Work item:
The lines below must be transcribed exactly as given, with the images removed.

Material for the task:
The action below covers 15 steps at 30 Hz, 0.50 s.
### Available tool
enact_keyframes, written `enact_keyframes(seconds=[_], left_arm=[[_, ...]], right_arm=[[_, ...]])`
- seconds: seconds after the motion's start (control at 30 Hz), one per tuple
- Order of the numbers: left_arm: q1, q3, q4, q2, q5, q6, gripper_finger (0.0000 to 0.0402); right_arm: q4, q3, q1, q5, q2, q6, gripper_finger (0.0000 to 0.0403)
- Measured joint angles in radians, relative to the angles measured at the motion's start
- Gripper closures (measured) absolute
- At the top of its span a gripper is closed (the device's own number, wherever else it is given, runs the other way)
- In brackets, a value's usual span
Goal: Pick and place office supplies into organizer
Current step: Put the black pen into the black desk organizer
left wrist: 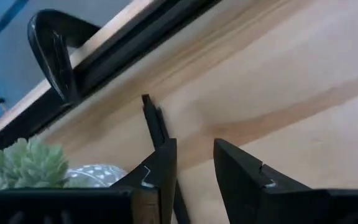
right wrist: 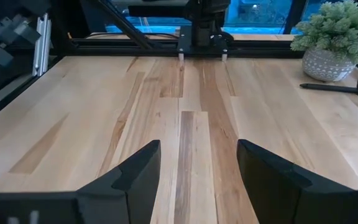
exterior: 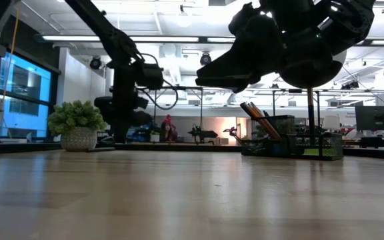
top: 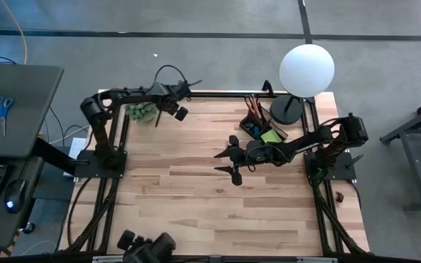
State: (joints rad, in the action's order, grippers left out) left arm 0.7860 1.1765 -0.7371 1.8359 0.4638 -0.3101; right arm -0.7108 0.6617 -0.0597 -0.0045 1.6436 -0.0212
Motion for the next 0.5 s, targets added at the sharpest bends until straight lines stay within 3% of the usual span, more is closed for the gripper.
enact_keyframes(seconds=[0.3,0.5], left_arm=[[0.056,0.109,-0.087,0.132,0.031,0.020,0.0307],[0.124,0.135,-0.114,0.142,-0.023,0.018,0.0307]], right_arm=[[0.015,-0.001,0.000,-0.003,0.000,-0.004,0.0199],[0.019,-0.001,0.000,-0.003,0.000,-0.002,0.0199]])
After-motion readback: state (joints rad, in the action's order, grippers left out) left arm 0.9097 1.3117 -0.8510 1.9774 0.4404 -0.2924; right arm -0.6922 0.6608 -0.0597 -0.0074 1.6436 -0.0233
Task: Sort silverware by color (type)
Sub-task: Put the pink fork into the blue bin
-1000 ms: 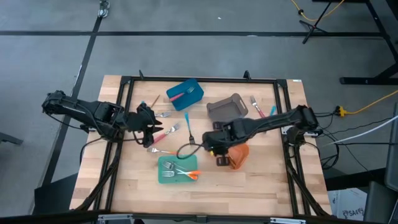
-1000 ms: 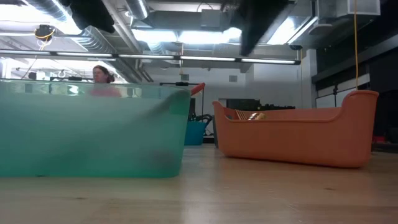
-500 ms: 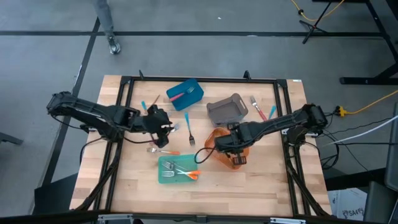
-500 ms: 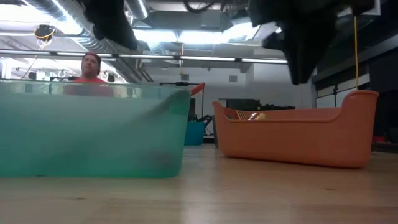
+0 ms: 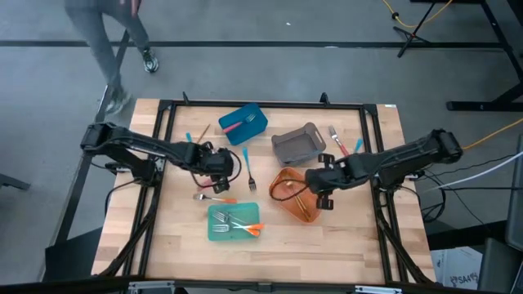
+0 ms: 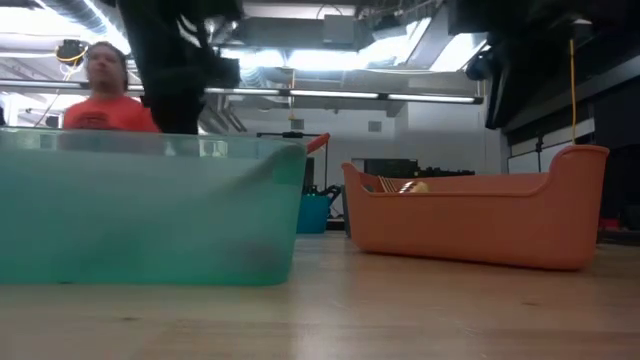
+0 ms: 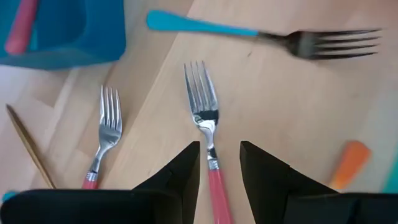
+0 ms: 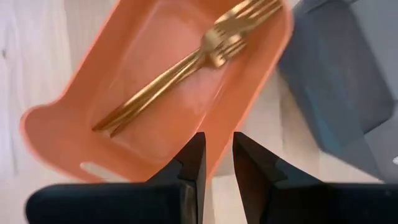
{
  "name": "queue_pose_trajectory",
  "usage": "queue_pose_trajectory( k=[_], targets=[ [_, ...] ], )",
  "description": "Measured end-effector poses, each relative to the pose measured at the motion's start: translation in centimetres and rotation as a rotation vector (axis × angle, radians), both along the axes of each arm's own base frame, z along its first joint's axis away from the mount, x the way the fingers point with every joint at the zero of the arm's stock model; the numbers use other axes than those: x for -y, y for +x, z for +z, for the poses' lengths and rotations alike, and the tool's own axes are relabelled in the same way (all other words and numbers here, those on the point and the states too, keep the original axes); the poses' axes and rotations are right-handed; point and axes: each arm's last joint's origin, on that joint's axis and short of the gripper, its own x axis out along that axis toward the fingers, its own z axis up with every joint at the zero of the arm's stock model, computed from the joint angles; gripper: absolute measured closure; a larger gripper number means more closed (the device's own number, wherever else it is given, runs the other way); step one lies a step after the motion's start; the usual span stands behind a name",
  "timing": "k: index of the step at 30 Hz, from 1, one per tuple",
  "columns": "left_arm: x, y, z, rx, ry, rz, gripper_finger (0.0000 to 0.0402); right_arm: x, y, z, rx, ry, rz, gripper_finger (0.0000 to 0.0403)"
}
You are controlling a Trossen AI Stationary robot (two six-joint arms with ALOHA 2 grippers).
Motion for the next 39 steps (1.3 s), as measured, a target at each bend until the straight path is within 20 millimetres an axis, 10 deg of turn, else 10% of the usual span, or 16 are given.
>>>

Response box:
The action below covers 15 steps at 30 Hz, 0.50 s.
### Available tool
enact_keyframes, written `enact_keyframes(seconds=[_], left_arm=[[_, ...]], right_arm=[[_, ...]])`
- seconds: seconds after the motion's start (control at 30 Hz), one per tuple
- Order of the numbers: left_arm: q1, q3, q4, q2, q5, q6, gripper_finger (0.0000 to 0.0402); right_arm: q4, q3, q1, q5, q2, q6, gripper_finger (0.0000 to 0.0403)
- Measured joint angles in radians, relative to the angles measured at the motion's start
- Gripper closures (measured) absolute
- At the top of its span a gripper is closed (the device's own number, wherever else it is given, runs the other way)
- In brackets, a value's usual span
Goal: Pick and place office supplies into organizer
Current step: Put the black pen into the black desk organizer
left wrist: 
right wrist: 
exterior: 
top: 
State: (joints rad, in the action's order, grippers left out) left arm 0.7860 1.1765 -0.7371 1.8359 0.4638 -0.3101; right arm -0.7108 0.6617 -0.0597 -0.0045 1.6436 -0.0212
Motion for the next 0.5 s, targets added at the sharpest bends until straight lines stay within 3% of the usual span, more is closed for the gripper.
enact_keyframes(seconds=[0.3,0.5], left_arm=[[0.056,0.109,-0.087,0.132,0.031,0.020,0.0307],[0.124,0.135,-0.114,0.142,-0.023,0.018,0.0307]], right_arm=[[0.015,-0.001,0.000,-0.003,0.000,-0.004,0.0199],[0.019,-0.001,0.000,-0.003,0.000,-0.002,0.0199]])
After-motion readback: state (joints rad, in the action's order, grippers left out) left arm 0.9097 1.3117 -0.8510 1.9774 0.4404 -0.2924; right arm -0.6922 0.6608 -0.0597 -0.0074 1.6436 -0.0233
Task: Sort silverware by color (type)
Sub-task: Put the pink fork into the blue bin
-1000 ms: 
-1000 ms: 
-500 ms: 
-500 ms: 
+0 ms: 
+0 ms: 
+0 ms: 
+0 ms: 
{
  "name": "queue_pose_trajectory",
  "usage": "queue_pose_trajectory( k=[_], targets=[ [_, ...] ], )",
  "description": "Measured end-effector poses, each relative to the pose measured at the motion's start: translation in centimetres and rotation as a rotation vector (axis × angle, radians), both along the axes of each arm's own base frame, z along its first joint's axis away from the mount, x the way the fingers point with every joint at the zero of the arm's stock model; the numbers use other axes than those: x for -y, y for +x, z for +z, for the poses' lengths and rotations alike, and the tool's own axes are relabelled in the same way (all other words and numbers here, those on the point and the states too, keep the original axes); the poses' axes and rotations are right-handed; point and axes: each arm's last joint's origin, on that joint's axis and short of the gripper, its own x axis out along that axis toward the fingers, its own z axis up with every joint at the zero of the arm's stock model, computed from the joint angles; gripper: absolute measured closure; a larger gripper number means more closed (the device's own number, wherever else it is given, runs the other way); step one lies a step after the motion's start; the usual span stands behind a name",
  "timing": "k: index of the step at 30 Hz, from 1, one per tuple",
  "columns": "left_arm: x, y, z, rx, ry, rz, gripper_finger (0.0000 to 0.0402); right_arm: x, y, z, rx, ry, rz, gripper_finger (0.0000 to 0.0403)"
}
You are controlling a Trossen AI Stationary robot (two six-joint arms with ALOHA 2 grippers).
Motion for the next 39 steps (1.3 s), as measured, a target at each bend until the straight path is within 20 millimetres an axis, 10 deg of turn, else 10% of the usual span, or 16 are given.
>>>

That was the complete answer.